Thumbnail Image


Publication or External Link







During the past many decades, many face recognition algorithms have been proposed. The face recognition problem under controlled environment has been well studied and almost solved. However, in unconstrained environments, the performance of face recognition methods could still be significantly affected by factors such as illumination, pose, resolution, occlusion, aging, etc. In this thesis, we look into the problem of face recognition across these variations and quantization.

We present a face recognition algorithm based on simultaneous sparse approximations under varying illumination and pose with dictionaries learned for each class. A novel test image is projected onto the span of the atoms in each learned dictionary. The resulting residual vectors are then used for classification. An image relighting technique based on pose-robust albedo estimation is used to generate multiple frontal images of the same person with variable lighting. As a result, the proposed algorithm has the ability to recognize human faces with high accuracy even when only a single or a very few images per person are provided for training. The efficiency of the proposed method is demonstrated using publicly available databases and it is shown that this method is efficient and can perform significantly better than many competitive face recognition algorithms.

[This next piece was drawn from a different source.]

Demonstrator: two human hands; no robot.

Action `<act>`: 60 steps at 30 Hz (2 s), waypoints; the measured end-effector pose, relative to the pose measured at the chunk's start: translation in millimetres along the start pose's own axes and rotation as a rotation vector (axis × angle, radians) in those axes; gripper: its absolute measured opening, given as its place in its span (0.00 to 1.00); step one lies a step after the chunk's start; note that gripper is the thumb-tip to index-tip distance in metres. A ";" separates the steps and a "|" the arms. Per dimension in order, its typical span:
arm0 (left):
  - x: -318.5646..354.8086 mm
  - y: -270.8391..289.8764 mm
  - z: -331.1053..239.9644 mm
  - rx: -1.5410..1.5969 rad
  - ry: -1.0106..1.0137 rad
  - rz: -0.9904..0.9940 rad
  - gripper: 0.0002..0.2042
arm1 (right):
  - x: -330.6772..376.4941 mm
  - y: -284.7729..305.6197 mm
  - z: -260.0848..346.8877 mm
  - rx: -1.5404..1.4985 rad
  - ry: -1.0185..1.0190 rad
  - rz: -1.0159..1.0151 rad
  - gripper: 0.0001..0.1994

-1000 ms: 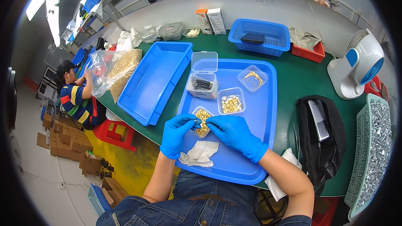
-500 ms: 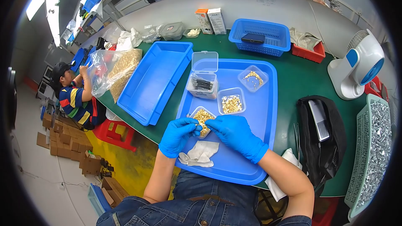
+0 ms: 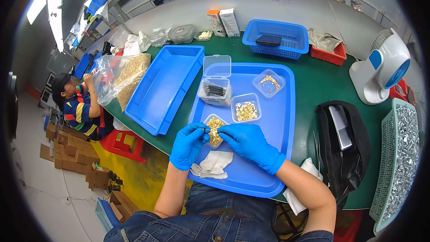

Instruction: Sorting small gold-colored components from a blue tray into a clear plastic container.

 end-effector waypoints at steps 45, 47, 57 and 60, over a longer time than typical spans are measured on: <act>-14.0 -11.7 -10.4 -1.589 -0.293 0.065 0.07 | -0.7 -2.9 -17.5 -0.326 -0.295 0.137 0.11; -11.4 -7.7 -11.2 -1.488 -0.279 0.033 0.07 | -1.2 -3.5 -16.3 -0.289 -0.294 0.146 0.11; 3.3 -12.1 -13.9 -0.401 -0.017 -0.064 0.07 | 1.0 -6.2 -9.3 -0.054 -0.143 0.138 0.10; 3.6 -10.6 -11.2 -0.377 -0.007 -0.053 0.07 | 1.6 -6.6 -8.7 -0.039 -0.131 0.132 0.10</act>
Point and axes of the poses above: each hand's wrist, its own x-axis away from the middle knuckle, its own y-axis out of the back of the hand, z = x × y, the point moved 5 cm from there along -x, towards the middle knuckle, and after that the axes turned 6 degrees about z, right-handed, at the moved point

The problem of recognizing facial images across aging remains an open problem. We look into this problem by studying the growth in the facial shapes. Building on recent advances in landmark extraction, and statistical techniques for landmark-based shape analysis, we show that using well-defined shape spaces and its associated geometry, one can obtain significant performance improvements in face verification. Toward this end, we propose to model the facial shapes as points on a Grassmann manifold. The face verification problem is then formulated as a classification problem on this manifold. We then propose a relative craniofacial growth model which is based on the science of craniofacial anthropometry and integrate it with the Grassmann manifold and the SVM classifier. Experiments show that the proposed method is able to mitigate the variations caused by the aging progress and thus effectively improve the performance of open-set face verification across aging.

In applications such as document understanding, only binary face images may be available as inputs to a face recognition algorithm. We investigate the effects of quantization on several classical face recognition algorithms. We study the performances of PCA and multiple exemplar discriminant analysis (MEDA) algorithms with quantized images and with binary images modified by distance and Box-Cox transforms. We propose a dictionary-based method for reconstructing the grey scale facial images from the quantized facial images. Two dictionaries with low mutual coherence are learned for the grey scale and quantized training images respectively using a modified KSVD method. A linear transform function between the sparse vectors of quantized images and the sparse vectors of grey scale images is estimated using the training data. In the testing stage, a grey scale image is reconstructed from the quantized image using the transform matrix and normalized dictionaries. The identities of the reconstructed grey scale images are then determined using the dictionary-based face recognition (DFR) algorithm. Experimental results show that the reconstructed images are similar to the original grey-scale images and the performance of face recognition on the quantized images is comparable to the performance on grey scale images.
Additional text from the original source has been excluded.